▸ **TASK TO CARRY OUT**
Nothing but the lines from the one containing "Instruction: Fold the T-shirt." through the end of the data should be retyped, exactly as they stand, and pictures should not be retyped.

▸ **DATA UNDER STUDY**

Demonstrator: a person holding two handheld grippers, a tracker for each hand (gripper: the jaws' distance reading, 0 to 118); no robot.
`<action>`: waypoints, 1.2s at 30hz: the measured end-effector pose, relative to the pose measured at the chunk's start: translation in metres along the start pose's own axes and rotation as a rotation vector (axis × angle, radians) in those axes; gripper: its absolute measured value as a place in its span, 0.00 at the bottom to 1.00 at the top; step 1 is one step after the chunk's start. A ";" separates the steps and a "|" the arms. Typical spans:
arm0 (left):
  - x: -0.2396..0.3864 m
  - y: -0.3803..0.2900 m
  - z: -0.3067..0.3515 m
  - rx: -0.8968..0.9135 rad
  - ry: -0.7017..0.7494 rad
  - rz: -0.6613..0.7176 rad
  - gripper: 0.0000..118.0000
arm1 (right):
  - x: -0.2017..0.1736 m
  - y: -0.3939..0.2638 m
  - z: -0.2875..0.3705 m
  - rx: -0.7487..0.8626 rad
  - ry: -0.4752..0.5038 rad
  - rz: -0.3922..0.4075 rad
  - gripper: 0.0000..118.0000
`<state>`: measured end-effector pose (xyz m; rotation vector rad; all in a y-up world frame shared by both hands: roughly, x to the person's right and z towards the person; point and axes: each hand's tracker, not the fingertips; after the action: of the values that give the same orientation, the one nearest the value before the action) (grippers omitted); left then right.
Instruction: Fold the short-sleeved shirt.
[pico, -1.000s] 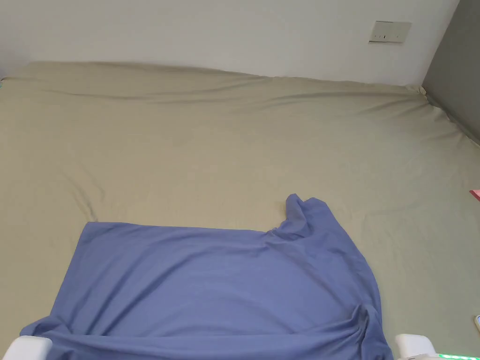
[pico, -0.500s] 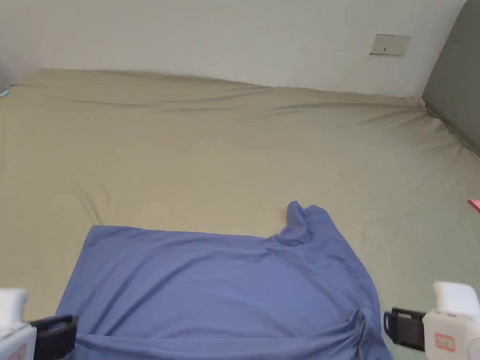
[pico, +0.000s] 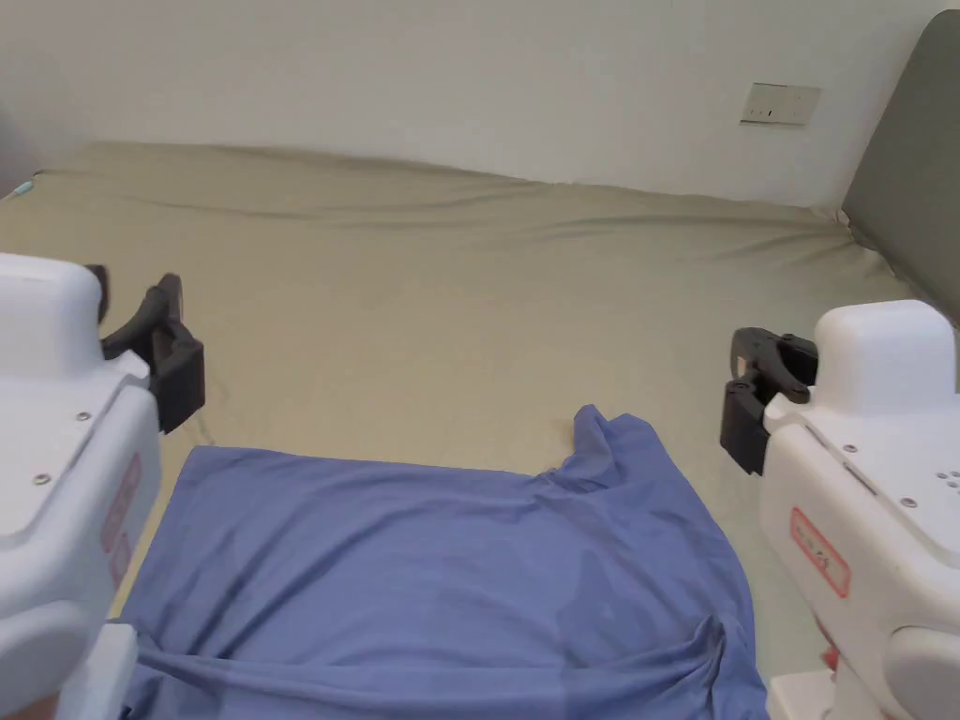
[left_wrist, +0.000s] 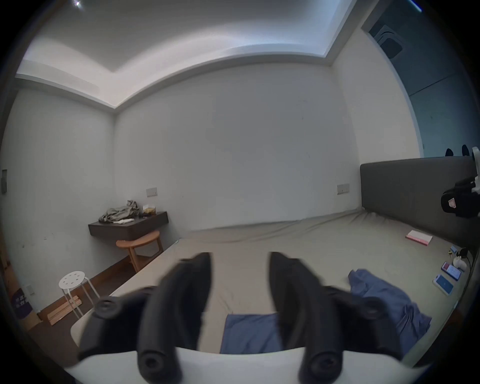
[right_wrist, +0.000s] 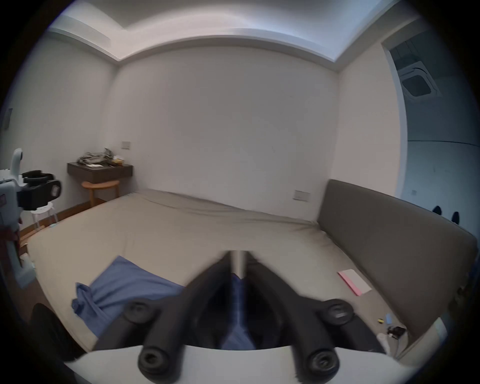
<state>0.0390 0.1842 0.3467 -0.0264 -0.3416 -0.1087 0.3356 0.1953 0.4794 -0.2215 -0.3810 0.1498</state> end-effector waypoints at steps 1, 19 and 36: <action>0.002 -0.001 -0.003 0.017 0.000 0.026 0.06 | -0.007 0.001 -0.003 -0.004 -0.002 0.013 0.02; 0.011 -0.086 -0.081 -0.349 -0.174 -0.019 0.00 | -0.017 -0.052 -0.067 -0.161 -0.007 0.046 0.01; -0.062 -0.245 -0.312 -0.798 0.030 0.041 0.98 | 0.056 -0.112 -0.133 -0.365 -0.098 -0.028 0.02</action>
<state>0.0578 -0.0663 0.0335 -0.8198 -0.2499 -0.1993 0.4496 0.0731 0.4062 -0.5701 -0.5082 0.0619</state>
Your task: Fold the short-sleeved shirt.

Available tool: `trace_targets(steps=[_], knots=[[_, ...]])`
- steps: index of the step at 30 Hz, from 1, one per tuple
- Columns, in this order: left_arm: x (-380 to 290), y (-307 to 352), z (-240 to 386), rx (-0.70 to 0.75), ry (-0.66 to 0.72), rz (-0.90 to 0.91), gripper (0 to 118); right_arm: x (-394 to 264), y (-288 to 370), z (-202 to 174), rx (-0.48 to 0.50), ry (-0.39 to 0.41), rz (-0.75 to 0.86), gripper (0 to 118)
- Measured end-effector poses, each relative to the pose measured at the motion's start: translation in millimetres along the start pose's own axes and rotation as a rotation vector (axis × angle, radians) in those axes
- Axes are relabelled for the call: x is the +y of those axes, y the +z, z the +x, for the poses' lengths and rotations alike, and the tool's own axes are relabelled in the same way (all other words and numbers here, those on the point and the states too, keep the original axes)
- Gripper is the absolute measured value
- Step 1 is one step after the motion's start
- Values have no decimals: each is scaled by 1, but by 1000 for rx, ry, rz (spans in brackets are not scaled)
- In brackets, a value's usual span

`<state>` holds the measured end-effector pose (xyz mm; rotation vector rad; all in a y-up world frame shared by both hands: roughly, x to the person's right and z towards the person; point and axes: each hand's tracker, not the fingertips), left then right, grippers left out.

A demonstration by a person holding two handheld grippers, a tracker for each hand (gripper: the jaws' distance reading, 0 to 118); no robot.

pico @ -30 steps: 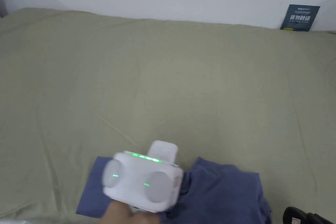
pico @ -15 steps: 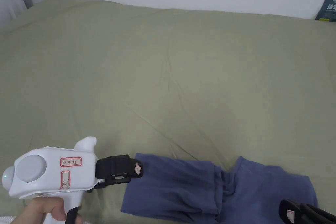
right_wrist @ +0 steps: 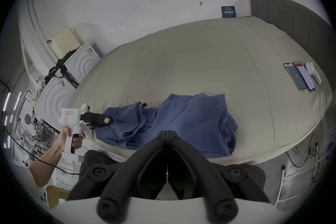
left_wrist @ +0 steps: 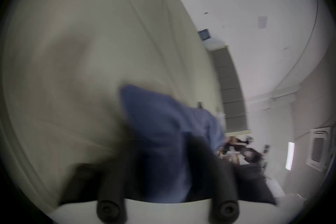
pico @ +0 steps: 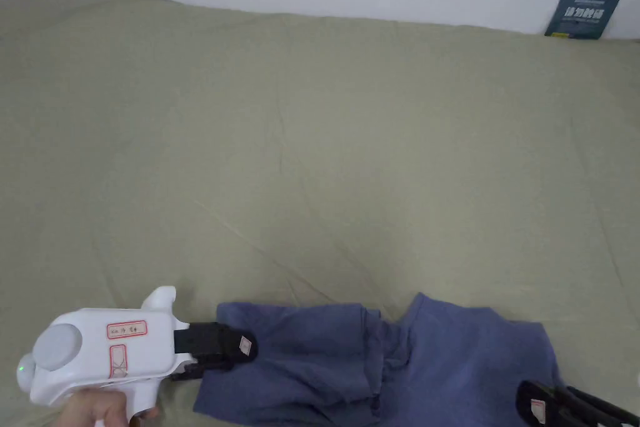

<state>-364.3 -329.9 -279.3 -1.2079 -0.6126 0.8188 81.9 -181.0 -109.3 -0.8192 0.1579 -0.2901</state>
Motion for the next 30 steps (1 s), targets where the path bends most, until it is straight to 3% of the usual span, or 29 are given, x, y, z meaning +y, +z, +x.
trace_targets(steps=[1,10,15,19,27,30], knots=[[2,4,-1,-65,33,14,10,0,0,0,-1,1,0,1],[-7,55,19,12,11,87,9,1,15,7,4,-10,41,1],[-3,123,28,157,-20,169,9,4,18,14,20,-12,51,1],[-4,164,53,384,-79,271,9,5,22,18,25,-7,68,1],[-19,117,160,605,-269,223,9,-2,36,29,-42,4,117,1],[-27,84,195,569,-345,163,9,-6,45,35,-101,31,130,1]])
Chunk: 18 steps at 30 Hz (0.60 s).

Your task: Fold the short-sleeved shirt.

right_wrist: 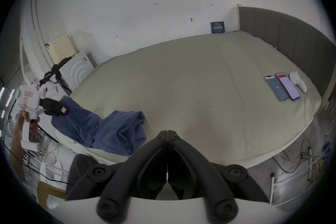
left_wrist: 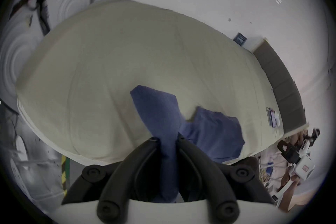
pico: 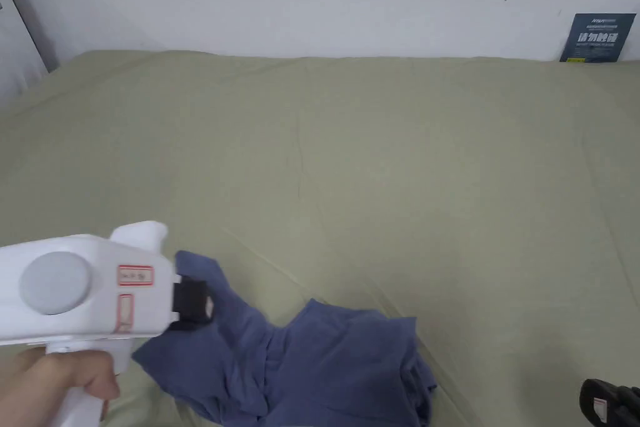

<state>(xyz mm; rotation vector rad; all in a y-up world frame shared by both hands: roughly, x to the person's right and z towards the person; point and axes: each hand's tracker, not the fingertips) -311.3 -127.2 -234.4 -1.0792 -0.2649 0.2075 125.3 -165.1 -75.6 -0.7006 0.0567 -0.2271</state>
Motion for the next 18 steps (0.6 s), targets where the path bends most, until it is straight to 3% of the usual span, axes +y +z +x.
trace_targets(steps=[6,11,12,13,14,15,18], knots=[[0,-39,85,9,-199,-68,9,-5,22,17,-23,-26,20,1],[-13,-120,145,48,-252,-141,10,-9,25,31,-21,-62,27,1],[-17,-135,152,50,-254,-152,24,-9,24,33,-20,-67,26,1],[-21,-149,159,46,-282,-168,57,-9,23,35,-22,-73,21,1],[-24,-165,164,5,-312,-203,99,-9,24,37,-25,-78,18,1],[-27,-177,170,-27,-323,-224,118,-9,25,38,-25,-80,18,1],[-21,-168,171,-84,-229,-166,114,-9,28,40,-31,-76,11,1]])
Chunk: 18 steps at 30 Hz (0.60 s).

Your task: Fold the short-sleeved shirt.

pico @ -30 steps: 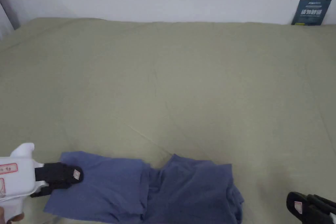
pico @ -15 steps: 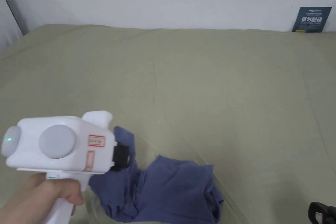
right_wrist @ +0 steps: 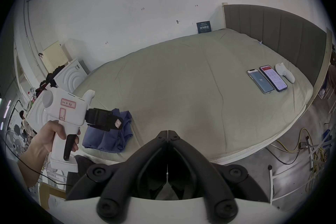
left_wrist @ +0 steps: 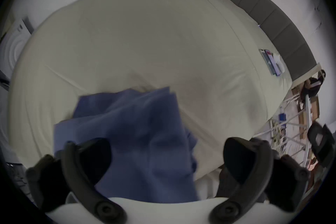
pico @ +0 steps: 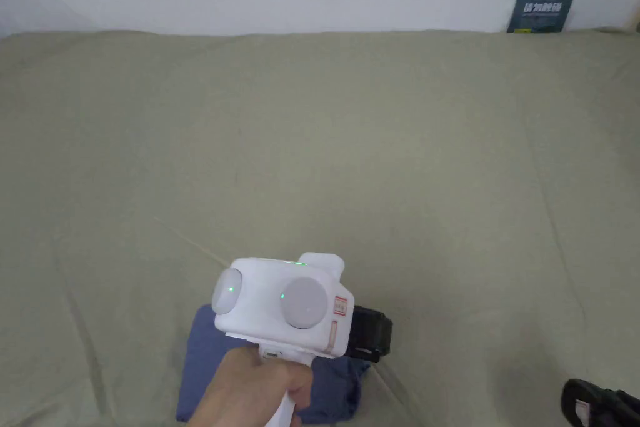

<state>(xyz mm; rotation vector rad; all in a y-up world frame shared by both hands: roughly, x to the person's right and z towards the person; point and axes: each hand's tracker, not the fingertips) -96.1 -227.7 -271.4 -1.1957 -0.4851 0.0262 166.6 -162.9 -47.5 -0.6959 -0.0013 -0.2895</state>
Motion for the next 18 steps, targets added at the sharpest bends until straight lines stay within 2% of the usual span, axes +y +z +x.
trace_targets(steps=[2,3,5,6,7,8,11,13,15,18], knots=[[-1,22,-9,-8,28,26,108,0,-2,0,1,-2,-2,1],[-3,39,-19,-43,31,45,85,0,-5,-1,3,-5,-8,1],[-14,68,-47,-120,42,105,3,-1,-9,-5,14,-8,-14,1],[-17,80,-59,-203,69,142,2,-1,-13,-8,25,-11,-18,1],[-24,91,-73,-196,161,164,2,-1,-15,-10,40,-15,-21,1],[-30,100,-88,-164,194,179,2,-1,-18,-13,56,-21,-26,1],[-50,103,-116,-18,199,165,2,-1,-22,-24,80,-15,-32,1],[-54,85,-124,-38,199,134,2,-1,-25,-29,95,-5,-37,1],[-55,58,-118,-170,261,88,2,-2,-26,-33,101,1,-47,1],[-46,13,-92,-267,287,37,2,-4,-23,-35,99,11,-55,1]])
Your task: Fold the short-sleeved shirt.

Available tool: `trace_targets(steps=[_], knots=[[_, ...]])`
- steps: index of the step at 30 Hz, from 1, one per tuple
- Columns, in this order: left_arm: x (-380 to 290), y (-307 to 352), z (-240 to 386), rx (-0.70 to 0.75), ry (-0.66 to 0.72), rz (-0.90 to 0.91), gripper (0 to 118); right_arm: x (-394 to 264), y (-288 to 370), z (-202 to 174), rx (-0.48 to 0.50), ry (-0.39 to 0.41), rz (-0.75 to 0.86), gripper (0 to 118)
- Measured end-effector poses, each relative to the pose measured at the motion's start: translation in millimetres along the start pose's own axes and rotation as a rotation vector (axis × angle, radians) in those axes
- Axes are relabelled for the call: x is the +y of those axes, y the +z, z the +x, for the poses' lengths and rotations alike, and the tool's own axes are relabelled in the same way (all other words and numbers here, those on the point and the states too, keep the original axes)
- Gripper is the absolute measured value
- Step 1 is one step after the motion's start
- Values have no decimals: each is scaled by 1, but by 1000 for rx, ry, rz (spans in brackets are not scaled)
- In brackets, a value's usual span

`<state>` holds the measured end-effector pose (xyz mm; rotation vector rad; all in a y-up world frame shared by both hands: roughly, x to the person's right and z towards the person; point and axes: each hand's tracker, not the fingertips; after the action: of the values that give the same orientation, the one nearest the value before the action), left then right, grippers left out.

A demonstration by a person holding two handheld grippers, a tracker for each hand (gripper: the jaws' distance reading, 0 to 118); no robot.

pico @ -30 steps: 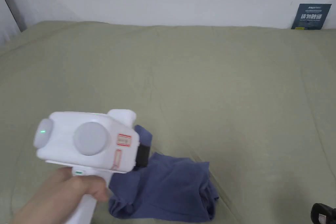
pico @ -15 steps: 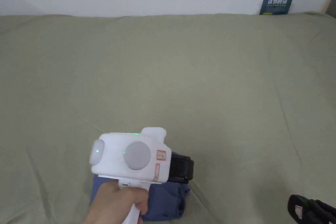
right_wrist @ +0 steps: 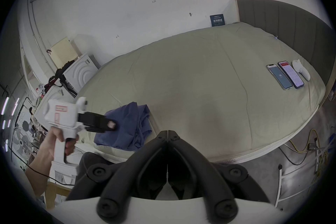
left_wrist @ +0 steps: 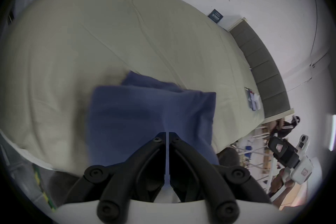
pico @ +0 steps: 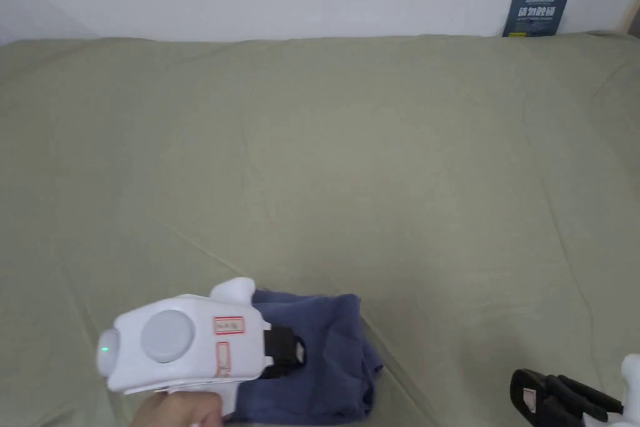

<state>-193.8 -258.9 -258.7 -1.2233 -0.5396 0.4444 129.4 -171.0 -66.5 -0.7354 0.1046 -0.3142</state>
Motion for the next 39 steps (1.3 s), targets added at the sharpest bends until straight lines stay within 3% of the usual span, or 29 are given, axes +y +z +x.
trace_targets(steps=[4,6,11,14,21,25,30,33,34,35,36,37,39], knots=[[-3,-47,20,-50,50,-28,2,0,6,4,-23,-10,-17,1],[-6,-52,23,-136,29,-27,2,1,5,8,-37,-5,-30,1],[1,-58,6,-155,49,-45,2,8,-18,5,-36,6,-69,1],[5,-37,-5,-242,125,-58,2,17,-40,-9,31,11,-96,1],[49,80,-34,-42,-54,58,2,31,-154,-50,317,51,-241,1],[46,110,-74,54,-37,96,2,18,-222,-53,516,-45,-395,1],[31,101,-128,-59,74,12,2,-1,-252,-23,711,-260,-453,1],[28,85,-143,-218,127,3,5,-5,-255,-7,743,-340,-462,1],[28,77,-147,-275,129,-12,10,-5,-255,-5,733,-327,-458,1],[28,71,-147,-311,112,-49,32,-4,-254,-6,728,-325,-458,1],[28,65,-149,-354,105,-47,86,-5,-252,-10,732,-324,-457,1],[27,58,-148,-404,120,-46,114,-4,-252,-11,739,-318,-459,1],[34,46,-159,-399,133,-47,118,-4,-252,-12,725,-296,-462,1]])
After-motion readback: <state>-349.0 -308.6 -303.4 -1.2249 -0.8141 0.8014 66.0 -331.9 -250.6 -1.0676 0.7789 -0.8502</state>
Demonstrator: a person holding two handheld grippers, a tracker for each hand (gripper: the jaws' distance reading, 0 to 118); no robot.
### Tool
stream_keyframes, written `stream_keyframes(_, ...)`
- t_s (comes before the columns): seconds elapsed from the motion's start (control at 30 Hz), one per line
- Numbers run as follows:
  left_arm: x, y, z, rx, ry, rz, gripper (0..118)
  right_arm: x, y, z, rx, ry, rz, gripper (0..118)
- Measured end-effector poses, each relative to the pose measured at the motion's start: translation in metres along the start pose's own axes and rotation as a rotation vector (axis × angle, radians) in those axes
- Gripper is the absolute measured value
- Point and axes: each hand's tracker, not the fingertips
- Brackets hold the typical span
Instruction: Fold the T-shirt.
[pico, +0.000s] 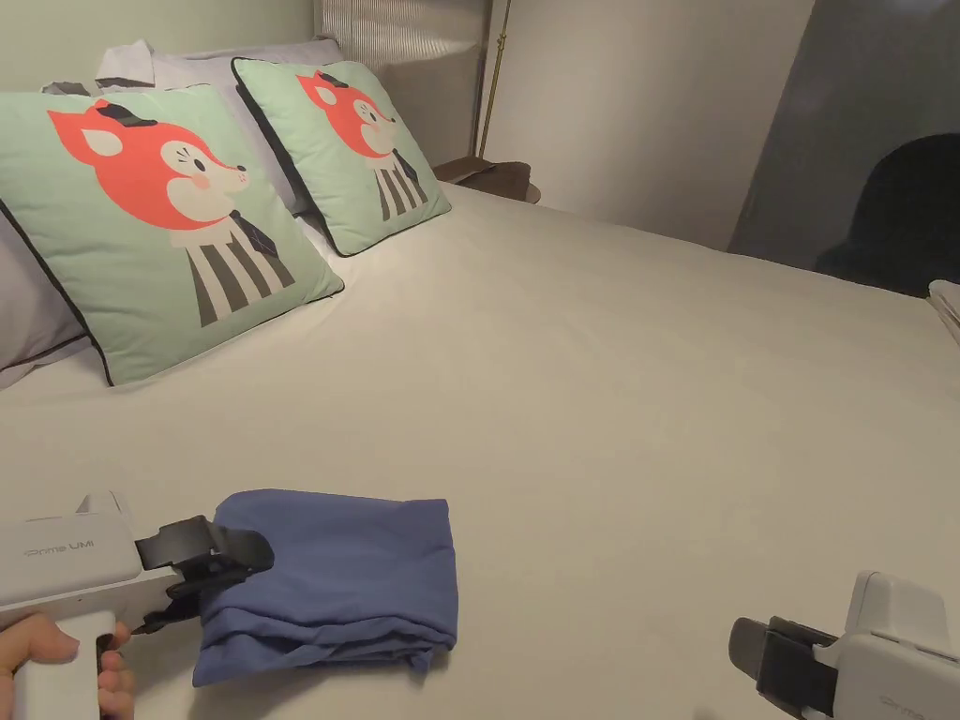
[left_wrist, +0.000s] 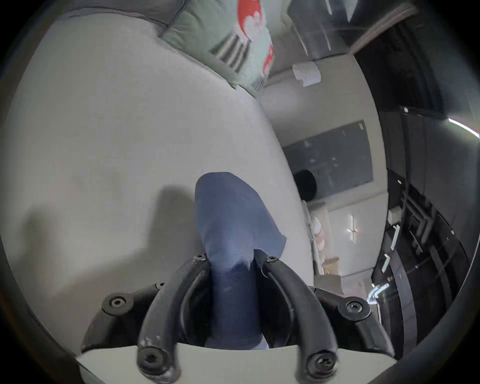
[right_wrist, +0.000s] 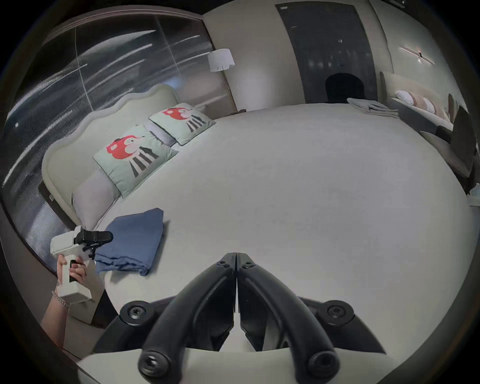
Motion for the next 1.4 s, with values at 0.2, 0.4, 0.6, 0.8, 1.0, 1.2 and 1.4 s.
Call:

▸ **OUTPUT OF THE TASK**
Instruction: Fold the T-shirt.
[pico, +0.000s] 
[left_wrist, +0.000s] 
[right_wrist, +0.000s] 
Motion for the next 1.4 s, with values at 0.2, 0.4, 0.6, 0.8, 1.0, 1.2 and 1.4 s.
Call:

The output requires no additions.